__EXERCISE BRIEF__
The records that follow are to be transcribed word for word.

-*-*-

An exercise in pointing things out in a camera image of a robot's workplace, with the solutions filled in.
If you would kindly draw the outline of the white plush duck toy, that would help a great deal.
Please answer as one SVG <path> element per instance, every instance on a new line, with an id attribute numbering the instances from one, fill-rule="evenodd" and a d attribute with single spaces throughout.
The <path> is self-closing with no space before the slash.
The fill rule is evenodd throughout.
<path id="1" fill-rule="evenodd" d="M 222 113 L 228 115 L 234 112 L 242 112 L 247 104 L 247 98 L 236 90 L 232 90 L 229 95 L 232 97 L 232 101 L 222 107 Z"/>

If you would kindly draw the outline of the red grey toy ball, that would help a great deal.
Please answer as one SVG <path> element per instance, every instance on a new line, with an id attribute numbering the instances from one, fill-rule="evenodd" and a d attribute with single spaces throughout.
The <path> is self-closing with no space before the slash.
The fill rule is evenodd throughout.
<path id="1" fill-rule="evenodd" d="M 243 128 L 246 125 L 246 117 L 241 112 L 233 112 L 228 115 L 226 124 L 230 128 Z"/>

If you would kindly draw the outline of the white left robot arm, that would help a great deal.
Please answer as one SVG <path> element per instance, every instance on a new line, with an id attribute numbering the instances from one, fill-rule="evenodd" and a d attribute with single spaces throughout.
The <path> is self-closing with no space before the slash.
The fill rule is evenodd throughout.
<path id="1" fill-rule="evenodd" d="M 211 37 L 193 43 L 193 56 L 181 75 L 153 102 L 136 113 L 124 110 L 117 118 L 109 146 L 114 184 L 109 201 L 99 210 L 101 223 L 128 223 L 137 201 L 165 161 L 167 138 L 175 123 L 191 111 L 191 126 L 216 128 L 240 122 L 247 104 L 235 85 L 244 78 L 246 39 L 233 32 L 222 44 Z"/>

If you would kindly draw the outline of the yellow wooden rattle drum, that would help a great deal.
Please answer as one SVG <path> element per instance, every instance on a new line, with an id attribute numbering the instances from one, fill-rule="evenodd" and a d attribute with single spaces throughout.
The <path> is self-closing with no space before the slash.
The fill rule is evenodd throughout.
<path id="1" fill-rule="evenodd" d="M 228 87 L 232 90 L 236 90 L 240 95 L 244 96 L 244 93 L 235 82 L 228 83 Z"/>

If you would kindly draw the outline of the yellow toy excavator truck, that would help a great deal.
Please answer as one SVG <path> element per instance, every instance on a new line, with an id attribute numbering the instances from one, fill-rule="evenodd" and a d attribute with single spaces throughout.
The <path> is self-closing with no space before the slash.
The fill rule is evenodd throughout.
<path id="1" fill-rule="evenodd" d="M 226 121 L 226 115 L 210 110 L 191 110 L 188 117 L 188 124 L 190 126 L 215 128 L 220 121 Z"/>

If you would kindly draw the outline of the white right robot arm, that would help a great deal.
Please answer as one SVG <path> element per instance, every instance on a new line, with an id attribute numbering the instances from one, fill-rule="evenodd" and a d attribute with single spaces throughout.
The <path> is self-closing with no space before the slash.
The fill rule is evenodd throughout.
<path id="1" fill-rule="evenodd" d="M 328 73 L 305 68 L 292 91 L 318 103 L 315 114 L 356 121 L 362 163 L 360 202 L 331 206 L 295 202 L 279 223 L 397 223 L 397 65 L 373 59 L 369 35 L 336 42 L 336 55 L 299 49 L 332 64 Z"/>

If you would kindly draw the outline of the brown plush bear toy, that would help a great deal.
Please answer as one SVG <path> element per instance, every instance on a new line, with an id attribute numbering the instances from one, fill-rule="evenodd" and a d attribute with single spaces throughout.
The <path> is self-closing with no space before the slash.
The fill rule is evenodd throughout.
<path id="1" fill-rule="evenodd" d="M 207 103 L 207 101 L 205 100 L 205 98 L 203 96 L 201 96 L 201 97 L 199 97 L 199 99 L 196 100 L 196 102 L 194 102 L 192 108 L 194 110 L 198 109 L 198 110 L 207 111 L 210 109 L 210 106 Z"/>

-*-*-

__RESPONSE TO THIS EXERCISE__
An exercise in pointing things out in a camera image of a robot's workplace, with the solutions filled in.
If you would kindly draw the outline of the white plush duck toy, that would help a great deal.
Please answer as one SVG <path> element per instance, every instance on a new line, with an id attribute numbering the instances from one, fill-rule="evenodd" and a d attribute with single spaces throughout.
The <path> is self-closing with no space before the slash.
The fill rule is evenodd throughout.
<path id="1" fill-rule="evenodd" d="M 222 113 L 228 115 L 234 112 L 242 112 L 247 104 L 247 98 L 236 90 L 232 90 L 229 95 L 232 97 L 232 101 L 222 107 Z"/>

If you would kindly draw the outline of the red grey toy ball, that would help a great deal.
Please answer as one SVG <path> element per instance, every instance on a new line, with an id attribute numbering the instances from one, fill-rule="evenodd" and a d attribute with single spaces throughout.
The <path> is self-closing with no space before the slash.
The fill rule is evenodd throughout.
<path id="1" fill-rule="evenodd" d="M 243 128 L 246 125 L 246 117 L 241 112 L 233 112 L 228 115 L 226 124 L 230 128 Z"/>

If you would kindly draw the outline of the white left robot arm, that would help a great deal.
Please answer as one SVG <path> element per instance, every instance on a new line, with an id attribute numbering the instances from one, fill-rule="evenodd" and a d attribute with single spaces throughout.
The <path> is self-closing with no space before the slash.
The fill rule is evenodd throughout.
<path id="1" fill-rule="evenodd" d="M 211 37 L 193 43 L 193 56 L 181 75 L 153 102 L 136 113 L 124 110 L 117 118 L 109 146 L 114 184 L 109 201 L 99 210 L 101 223 L 128 223 L 137 201 L 165 161 L 167 138 L 175 123 L 191 111 L 191 126 L 216 128 L 240 122 L 247 104 L 235 85 L 244 78 L 246 39 L 233 32 L 222 44 Z"/>

If you would kindly draw the outline of the yellow wooden rattle drum, that would help a great deal.
Please answer as one SVG <path> element per instance, every instance on a new line, with an id attribute numbering the instances from one, fill-rule="evenodd" and a d attribute with single spaces throughout.
The <path> is self-closing with no space before the slash.
The fill rule is evenodd throughout.
<path id="1" fill-rule="evenodd" d="M 228 87 L 232 90 L 236 90 L 240 95 L 244 96 L 244 93 L 235 82 L 228 83 Z"/>

If you would kindly draw the outline of the yellow toy excavator truck, that would help a great deal.
Please answer as one SVG <path> element per instance, every instance on a new line, with an id attribute numbering the instances from one, fill-rule="evenodd" and a d attribute with single spaces throughout.
The <path> is self-closing with no space before the slash.
The fill rule is evenodd throughout.
<path id="1" fill-rule="evenodd" d="M 226 121 L 226 115 L 210 110 L 191 110 L 188 117 L 188 124 L 190 126 L 215 128 L 220 121 Z"/>

If you would kindly draw the outline of the white right robot arm, that would help a great deal.
Please answer as one SVG <path> element per instance, every instance on a new line, with an id attribute numbering the instances from one, fill-rule="evenodd" and a d attribute with single spaces throughout.
The <path> is self-closing with no space before the slash.
The fill rule is evenodd throughout.
<path id="1" fill-rule="evenodd" d="M 328 73 L 305 68 L 292 91 L 318 103 L 315 114 L 356 121 L 362 163 L 360 202 L 331 206 L 295 202 L 279 223 L 397 223 L 397 65 L 373 59 L 369 35 L 336 42 L 336 55 L 299 49 L 332 64 Z"/>

If you would kindly draw the outline of the brown plush bear toy, that would help a great deal.
Please answer as one SVG <path> element per instance, every instance on a new line, with an id attribute numbering the instances from one, fill-rule="evenodd" and a d attribute with single spaces throughout.
The <path> is self-closing with no space before the slash.
The fill rule is evenodd throughout.
<path id="1" fill-rule="evenodd" d="M 207 103 L 207 101 L 205 100 L 205 98 L 203 96 L 201 96 L 201 97 L 199 97 L 199 99 L 196 100 L 196 102 L 194 102 L 192 108 L 194 110 L 198 109 L 198 110 L 207 111 L 210 109 L 210 106 Z"/>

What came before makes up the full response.